- EXERCISE BRIEF: Go through the entries below and count the lines where "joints" occurs. Give nothing but that number.

- EXTRACTED DATA:
==========

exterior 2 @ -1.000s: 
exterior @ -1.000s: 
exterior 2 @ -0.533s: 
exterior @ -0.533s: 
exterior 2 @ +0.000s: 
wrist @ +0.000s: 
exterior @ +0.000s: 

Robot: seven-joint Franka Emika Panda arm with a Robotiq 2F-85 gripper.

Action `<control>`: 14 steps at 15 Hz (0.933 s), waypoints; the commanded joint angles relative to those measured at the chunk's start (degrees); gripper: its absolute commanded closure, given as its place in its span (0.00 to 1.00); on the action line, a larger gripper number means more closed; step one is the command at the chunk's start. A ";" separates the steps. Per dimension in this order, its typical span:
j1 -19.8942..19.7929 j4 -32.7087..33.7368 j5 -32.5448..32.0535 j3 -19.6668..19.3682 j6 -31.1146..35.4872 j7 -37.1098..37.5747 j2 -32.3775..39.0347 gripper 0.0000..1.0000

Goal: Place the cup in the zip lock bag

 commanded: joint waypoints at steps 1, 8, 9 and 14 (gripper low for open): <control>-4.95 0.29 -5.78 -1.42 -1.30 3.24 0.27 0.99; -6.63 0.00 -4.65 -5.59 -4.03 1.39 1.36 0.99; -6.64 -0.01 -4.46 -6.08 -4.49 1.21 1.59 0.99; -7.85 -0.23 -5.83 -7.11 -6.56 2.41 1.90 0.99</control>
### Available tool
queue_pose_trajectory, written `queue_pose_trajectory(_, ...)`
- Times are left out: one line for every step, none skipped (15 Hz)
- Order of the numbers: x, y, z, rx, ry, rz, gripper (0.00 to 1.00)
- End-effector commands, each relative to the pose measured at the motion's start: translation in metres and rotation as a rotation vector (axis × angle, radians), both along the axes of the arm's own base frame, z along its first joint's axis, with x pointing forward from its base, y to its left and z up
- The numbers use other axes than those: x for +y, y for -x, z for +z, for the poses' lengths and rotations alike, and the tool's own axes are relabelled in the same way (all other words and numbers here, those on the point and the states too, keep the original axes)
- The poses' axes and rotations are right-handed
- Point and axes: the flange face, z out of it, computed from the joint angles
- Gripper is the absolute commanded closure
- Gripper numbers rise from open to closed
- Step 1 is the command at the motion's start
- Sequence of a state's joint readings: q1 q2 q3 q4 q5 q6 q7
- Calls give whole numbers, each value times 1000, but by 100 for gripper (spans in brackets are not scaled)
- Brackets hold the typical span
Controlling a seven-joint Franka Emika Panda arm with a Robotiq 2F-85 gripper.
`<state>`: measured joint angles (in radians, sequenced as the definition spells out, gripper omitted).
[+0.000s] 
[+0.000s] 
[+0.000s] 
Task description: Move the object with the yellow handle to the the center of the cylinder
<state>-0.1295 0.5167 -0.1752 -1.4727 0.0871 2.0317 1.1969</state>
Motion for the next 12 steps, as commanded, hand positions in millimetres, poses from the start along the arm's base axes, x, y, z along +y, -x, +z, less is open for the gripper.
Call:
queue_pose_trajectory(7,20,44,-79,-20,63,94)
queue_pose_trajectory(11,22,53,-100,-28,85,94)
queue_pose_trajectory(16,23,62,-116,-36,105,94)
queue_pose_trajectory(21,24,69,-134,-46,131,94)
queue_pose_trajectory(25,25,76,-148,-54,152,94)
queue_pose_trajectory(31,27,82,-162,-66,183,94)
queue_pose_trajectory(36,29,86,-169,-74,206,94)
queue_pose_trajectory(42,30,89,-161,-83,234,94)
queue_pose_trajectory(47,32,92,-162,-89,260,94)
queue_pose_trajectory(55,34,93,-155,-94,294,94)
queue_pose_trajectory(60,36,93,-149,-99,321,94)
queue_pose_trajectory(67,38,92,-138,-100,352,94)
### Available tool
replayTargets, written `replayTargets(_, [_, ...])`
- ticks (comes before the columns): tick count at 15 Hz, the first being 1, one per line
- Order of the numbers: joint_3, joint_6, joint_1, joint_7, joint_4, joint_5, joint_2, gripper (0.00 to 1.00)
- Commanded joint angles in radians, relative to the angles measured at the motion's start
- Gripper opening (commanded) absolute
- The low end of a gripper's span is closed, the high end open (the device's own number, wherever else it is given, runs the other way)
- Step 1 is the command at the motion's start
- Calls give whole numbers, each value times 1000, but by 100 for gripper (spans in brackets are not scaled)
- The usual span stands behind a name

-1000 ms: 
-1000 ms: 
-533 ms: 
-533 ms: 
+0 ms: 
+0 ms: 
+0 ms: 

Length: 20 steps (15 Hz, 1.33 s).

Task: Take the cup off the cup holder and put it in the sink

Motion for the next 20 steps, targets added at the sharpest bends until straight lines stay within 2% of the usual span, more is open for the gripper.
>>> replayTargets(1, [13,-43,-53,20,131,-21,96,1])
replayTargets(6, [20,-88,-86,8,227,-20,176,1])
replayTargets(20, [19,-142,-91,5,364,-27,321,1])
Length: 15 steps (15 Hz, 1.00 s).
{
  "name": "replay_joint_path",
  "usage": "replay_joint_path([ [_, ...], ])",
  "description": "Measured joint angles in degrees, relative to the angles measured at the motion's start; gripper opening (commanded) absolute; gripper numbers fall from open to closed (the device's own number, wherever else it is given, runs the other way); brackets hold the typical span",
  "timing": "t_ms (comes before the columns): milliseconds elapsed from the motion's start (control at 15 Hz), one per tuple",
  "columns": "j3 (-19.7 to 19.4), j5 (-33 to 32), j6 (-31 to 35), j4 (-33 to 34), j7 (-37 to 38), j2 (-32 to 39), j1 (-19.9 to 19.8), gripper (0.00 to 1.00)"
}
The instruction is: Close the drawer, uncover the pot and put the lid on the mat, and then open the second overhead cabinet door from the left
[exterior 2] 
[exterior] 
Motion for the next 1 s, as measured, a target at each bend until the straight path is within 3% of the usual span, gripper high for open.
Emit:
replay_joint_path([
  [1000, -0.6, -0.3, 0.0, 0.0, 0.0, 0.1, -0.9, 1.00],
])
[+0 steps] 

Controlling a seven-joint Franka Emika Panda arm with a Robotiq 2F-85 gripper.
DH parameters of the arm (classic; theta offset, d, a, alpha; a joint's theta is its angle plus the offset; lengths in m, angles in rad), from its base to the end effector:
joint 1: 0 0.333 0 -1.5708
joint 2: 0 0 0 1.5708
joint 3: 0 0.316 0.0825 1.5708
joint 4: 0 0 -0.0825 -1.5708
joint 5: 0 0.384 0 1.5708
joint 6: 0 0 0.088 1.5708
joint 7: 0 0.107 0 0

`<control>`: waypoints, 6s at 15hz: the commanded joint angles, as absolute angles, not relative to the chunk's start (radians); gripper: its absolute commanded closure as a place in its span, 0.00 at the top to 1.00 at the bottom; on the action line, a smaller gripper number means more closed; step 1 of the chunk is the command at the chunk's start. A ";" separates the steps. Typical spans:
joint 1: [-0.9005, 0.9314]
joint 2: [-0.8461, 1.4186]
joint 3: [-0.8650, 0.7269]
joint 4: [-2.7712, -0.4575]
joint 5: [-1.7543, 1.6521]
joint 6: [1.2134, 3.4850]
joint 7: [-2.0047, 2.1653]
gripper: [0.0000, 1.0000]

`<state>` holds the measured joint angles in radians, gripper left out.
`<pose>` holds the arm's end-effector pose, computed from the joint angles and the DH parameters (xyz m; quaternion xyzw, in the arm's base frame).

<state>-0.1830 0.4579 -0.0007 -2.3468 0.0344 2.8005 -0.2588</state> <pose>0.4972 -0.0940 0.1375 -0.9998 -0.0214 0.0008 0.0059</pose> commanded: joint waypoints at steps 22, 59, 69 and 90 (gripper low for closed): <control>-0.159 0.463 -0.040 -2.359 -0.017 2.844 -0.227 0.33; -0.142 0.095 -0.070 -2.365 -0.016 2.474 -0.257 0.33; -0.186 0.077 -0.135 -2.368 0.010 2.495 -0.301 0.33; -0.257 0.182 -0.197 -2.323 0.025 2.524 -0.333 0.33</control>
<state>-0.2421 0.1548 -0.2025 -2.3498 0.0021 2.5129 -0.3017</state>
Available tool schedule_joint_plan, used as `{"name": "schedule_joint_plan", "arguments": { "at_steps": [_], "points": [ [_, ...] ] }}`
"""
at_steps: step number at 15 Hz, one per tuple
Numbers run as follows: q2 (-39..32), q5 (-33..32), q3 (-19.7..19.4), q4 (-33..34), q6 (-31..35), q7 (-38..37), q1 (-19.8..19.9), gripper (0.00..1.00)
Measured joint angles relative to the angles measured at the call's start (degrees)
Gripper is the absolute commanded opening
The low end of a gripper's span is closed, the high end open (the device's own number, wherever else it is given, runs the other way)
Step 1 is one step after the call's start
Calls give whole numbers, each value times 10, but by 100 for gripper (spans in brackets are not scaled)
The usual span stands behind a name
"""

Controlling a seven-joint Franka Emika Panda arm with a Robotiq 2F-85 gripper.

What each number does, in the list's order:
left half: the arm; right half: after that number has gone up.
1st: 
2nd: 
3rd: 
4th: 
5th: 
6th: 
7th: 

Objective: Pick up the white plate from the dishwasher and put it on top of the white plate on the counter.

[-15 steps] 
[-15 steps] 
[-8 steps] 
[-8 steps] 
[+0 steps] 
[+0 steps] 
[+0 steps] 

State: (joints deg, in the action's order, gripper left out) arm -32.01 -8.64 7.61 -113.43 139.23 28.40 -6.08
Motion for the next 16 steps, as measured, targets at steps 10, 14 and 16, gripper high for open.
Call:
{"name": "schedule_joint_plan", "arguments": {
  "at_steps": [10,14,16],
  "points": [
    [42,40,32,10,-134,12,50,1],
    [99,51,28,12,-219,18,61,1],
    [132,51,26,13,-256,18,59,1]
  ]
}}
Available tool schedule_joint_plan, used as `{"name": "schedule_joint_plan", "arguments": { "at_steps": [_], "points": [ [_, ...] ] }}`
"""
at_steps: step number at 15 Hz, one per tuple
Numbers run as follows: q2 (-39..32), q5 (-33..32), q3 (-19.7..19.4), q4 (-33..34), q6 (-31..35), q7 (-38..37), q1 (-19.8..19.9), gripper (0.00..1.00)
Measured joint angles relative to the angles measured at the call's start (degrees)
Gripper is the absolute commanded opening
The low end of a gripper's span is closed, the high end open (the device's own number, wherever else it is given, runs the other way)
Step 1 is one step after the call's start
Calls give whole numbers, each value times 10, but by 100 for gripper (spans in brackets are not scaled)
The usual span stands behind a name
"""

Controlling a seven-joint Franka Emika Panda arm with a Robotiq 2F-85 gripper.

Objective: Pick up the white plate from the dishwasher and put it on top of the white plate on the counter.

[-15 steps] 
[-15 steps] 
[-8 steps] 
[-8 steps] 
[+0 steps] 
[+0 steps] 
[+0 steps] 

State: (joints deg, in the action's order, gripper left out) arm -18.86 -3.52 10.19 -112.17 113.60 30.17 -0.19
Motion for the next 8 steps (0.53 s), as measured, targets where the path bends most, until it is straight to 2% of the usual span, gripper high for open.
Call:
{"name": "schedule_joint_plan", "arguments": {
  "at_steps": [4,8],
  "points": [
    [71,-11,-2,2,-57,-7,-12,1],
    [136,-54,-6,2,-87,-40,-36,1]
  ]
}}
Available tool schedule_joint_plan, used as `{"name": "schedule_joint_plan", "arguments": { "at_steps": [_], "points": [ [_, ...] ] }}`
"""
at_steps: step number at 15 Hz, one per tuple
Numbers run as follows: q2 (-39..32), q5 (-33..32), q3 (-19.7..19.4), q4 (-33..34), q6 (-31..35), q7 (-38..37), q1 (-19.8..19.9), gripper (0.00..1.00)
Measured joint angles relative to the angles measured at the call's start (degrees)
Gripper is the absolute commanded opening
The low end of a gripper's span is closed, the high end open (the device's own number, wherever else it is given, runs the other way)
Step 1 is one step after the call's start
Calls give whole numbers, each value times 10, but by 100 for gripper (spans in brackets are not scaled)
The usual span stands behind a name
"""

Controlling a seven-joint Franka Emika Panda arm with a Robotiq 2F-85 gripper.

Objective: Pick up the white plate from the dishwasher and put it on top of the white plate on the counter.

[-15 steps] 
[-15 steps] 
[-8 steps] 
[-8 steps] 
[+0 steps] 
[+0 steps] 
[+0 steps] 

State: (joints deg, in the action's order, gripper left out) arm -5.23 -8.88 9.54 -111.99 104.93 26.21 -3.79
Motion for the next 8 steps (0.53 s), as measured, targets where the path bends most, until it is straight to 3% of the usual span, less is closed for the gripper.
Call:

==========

- EXERCISE OUTPUT: 3